Go line by line through the entries below and copy those containing the string "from".

# [Extracted material]
──────────────────────────────

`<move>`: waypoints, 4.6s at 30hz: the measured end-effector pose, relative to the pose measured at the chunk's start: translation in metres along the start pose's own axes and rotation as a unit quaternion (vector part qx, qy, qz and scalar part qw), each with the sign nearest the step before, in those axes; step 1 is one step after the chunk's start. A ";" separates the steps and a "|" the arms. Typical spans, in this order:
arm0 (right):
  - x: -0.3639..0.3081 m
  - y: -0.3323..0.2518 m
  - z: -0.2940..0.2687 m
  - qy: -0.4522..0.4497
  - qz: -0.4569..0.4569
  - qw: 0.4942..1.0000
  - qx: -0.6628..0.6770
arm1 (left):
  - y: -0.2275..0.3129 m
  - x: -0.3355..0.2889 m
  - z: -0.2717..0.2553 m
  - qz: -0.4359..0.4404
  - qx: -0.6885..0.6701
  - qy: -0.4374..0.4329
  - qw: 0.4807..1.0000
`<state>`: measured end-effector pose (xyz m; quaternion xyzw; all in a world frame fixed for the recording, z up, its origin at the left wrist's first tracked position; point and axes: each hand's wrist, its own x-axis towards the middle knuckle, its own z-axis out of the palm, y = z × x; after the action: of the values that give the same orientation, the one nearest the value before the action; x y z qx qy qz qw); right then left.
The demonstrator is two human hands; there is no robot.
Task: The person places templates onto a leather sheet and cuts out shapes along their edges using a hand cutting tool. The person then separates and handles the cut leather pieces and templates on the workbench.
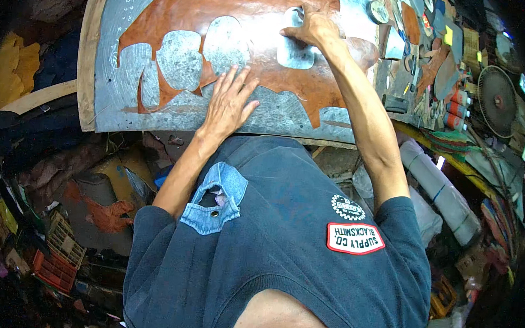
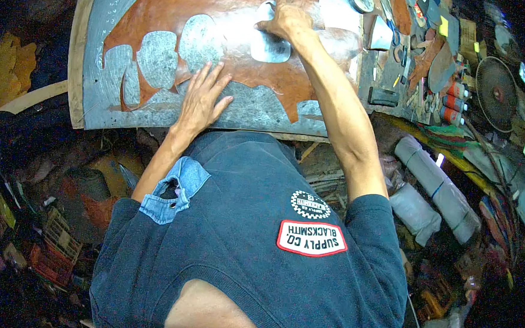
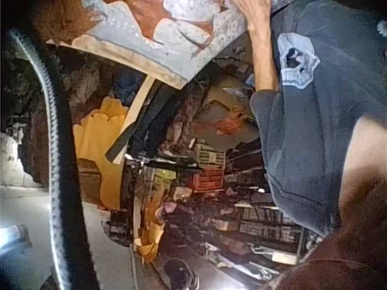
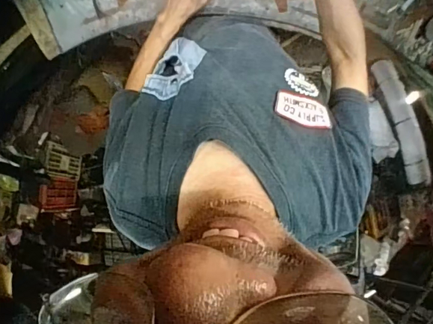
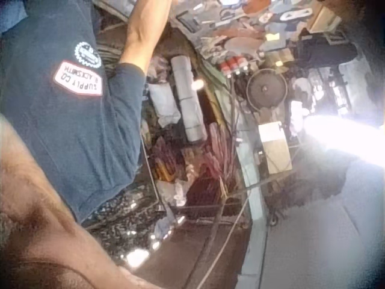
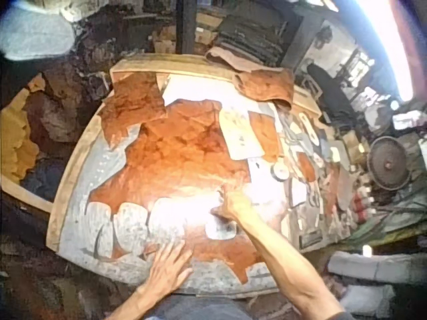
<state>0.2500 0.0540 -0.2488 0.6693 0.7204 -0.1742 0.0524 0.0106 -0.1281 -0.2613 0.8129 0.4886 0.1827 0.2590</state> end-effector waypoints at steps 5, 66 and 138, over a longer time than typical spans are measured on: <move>-0.021 -0.007 0.019 0.031 0.040 0.992 0.114 | -0.005 0.009 0.001 -0.007 -0.033 0.036 0.999; -0.136 -0.011 0.042 -0.015 0.224 0.763 0.606 | -0.030 0.050 0.004 -0.009 -0.034 0.141 0.989; -0.169 -0.027 0.051 0.066 0.116 0.960 0.245 | -0.055 0.062 0.009 0.061 -0.041 0.098 0.993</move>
<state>0.2323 -0.1238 -0.2394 0.7506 0.5750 -0.2933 -0.1413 0.0049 -0.0537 -0.2988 0.8081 0.4536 0.2965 0.2311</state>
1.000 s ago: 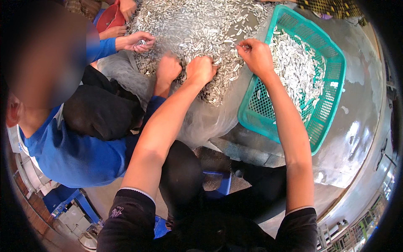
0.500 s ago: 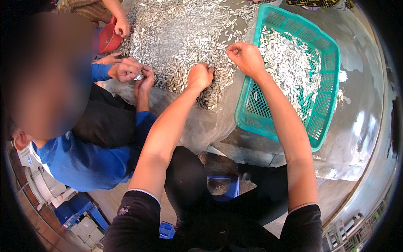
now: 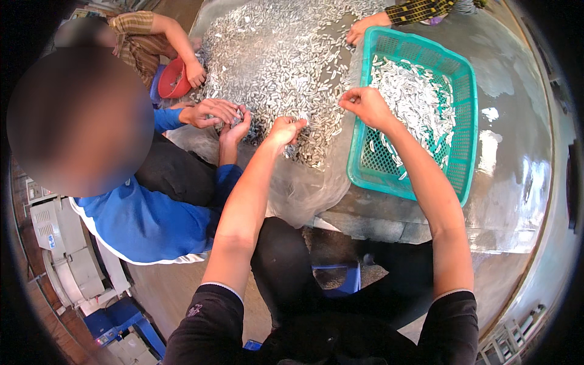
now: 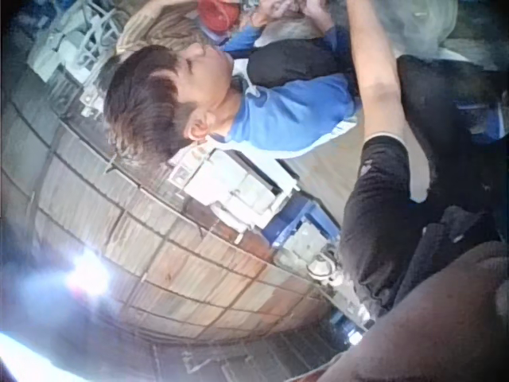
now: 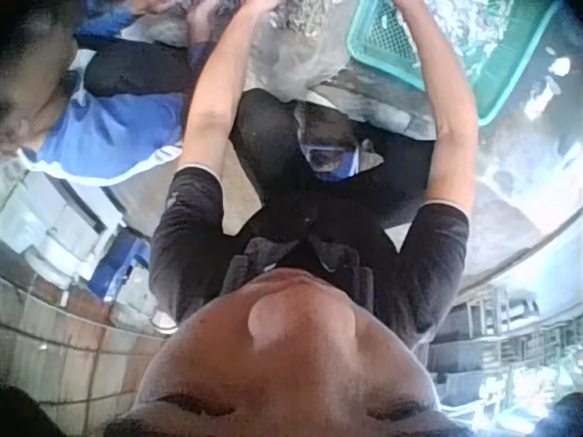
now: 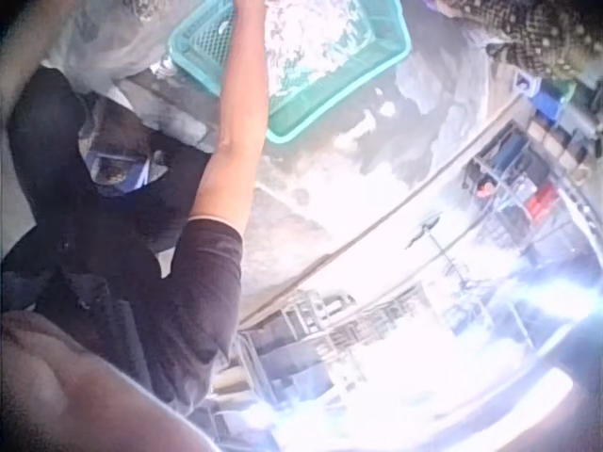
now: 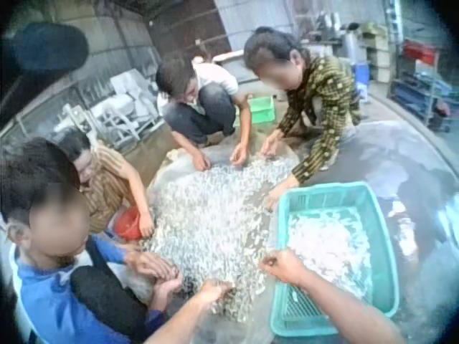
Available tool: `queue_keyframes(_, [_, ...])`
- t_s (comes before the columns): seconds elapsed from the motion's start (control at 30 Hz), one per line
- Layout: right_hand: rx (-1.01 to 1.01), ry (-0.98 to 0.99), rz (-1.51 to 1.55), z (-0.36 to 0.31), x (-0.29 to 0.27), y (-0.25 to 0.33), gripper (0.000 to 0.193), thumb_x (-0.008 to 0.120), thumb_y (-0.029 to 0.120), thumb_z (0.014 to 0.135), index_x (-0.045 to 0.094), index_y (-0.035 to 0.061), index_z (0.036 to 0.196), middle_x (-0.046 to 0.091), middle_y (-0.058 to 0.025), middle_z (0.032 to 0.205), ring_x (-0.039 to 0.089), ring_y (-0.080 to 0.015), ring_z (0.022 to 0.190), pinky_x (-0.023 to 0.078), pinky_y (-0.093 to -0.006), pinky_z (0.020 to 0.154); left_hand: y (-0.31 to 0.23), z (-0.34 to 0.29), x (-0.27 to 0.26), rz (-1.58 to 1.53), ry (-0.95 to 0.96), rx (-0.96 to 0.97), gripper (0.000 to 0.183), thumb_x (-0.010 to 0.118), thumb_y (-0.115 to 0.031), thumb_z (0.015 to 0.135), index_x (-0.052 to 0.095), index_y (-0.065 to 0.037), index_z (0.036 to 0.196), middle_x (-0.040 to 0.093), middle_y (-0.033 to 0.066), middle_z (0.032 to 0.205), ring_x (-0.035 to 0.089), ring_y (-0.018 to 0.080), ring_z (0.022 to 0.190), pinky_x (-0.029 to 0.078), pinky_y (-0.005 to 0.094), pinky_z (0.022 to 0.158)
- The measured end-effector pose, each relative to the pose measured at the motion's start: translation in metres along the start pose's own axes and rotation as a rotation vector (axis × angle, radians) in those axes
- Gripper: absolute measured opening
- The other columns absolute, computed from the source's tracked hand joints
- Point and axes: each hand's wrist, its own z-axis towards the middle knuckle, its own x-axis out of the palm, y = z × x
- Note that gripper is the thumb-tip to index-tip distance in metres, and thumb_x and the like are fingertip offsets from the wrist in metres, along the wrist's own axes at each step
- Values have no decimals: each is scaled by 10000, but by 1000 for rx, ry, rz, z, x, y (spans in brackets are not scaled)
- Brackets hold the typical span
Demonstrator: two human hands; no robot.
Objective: The person sorts through a pile of small metal scrap pieces by hand, picking individual pieces and placing them into a green plastic basket while sitting on the floor with others.
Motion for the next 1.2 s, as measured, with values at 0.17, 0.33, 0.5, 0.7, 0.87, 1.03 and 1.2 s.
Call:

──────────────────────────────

# [Solution to the exercise]
- t_s (comes before the columns): seconds elapsed from the motion's start (control at 30 Hz), one per line
- The other columns absolute, computed from the source's tracked hand joints
- Note that gripper is the thumb-tip to index-tip distance in metres, and thumb_x and the like are fingertip offsets from the wrist in metres, along the wrist's own axes at each step

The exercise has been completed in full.